Your goal - Repeat the data below in full. Pictures must not be part of the copy.

Provided material -
++++++++++++++++++++
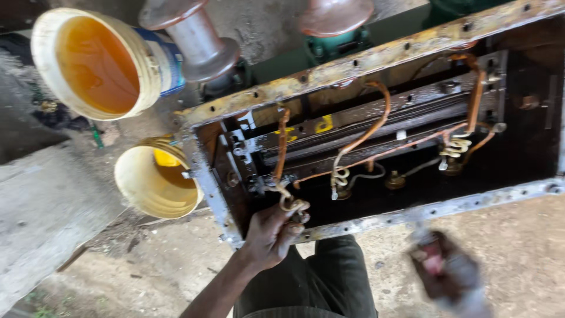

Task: The person works on an open oil-filled transformer lying on the ground, unscrewing and removing brass fittings and bushing hardware from inside the housing by hand and with pliers, and placing removed parts on a small blue board beside the unit while another person hands over components.

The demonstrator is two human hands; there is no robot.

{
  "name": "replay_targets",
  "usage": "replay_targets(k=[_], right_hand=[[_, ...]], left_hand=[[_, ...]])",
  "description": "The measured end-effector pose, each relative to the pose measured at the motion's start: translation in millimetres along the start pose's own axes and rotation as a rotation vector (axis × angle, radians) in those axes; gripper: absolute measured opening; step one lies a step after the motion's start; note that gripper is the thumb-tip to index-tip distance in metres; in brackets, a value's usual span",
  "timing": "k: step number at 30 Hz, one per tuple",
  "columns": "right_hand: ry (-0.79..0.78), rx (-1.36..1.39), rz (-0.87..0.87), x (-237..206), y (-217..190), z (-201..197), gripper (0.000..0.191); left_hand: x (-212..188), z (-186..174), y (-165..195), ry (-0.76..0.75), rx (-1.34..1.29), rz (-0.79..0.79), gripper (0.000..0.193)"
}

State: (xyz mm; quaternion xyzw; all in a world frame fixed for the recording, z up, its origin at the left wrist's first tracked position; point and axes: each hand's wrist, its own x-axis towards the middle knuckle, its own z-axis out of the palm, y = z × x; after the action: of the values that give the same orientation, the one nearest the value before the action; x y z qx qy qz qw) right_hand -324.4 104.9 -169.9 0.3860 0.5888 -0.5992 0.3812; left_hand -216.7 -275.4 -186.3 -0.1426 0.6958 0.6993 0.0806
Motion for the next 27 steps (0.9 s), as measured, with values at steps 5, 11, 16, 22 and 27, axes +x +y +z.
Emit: replay_targets(k=[5,11,16,22,27], right_hand=[[-0.250,-0.966,-1.202,-24.8,74.5,109.3,0.043],[-0.097,-1.047,-1.188,-45.2,68.4,181.5,0.042],[-0.029,-1.087,-1.240,-54.2,69.9,200.6,0.038],[-0.006,-1.031,-1.197,-58.8,82.0,215.3,0.037],[-0.137,-1.085,-1.343,-39.7,91.0,198.9,0.036]], left_hand=[[5.3,-23.3,-16.5,-0.064,0.030,0.181,0.039],[8.5,-45.2,-32.5,-0.144,-0.020,0.283,0.042],[14.5,-62.0,-36.8,-0.186,-0.016,0.347,0.040],[12.8,-68.1,-42.4,-0.177,-0.062,0.412,0.042],[18.2,-72.6,-57.4,-0.353,-0.195,0.281,0.042]])
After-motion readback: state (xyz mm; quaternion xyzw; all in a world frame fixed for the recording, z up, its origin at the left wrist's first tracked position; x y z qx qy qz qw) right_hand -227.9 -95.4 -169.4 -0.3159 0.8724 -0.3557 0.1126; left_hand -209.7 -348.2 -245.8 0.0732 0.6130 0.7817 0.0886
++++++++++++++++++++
Answer for this exercise -
Task: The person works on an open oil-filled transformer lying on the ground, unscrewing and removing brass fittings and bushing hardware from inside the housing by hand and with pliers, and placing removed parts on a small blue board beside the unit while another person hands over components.

The demonstrator is two human hands; there is no robot.

{
  "name": "replay_targets",
  "usage": "replay_targets(k=[_], right_hand=[[_, ...]], left_hand=[[_, ...]])",
  "description": "The measured end-effector pose, each relative to the pose measured at the motion's start: translation in millimetres along the start pose's own axes and rotation as a rotation vector (axis × angle, radians) in those axes; gripper: absolute measured opening; step one lies a step after the motion's start; note that gripper is the thumb-tip to index-tip distance in metres; in brackets, a value's usual span",
  "timing": "k: step number at 30 Hz, one per tuple",
  "columns": "right_hand: ry (-0.79..0.78), rx (-1.36..1.39), rz (-0.87..0.87), x (-237..206), y (-217..190), z (-201..197), gripper (0.000..0.191); left_hand: x (-212..188), z (-186..174), y (-165..195), ry (-0.76..0.75), rx (-1.34..1.29), rz (-0.79..0.79), gripper (0.000..0.193)"
}

State: (xyz mm; quaternion xyzw; all in a world frame fixed for the recording, z up, its origin at the left wrist's first tracked position; point and axes: each hand's wrist, its own x-axis towards the middle knuckle, its own z-axis out of the palm, y = z × x; after the action: of the values that give the same orientation, the one nearest the value before the action; x y z qx qy qz qw) right_hand -324.4 104.9 -169.9 0.3860 0.5888 -0.5992 0.3812; left_hand -216.7 -275.4 -186.3 -0.1426 0.6958 0.6993 0.0806
Motion for the next 27 steps (0.9 s), as measured, with values at steps 5, 11, 16, 22 and 27, axes +x +y +z.
Emit: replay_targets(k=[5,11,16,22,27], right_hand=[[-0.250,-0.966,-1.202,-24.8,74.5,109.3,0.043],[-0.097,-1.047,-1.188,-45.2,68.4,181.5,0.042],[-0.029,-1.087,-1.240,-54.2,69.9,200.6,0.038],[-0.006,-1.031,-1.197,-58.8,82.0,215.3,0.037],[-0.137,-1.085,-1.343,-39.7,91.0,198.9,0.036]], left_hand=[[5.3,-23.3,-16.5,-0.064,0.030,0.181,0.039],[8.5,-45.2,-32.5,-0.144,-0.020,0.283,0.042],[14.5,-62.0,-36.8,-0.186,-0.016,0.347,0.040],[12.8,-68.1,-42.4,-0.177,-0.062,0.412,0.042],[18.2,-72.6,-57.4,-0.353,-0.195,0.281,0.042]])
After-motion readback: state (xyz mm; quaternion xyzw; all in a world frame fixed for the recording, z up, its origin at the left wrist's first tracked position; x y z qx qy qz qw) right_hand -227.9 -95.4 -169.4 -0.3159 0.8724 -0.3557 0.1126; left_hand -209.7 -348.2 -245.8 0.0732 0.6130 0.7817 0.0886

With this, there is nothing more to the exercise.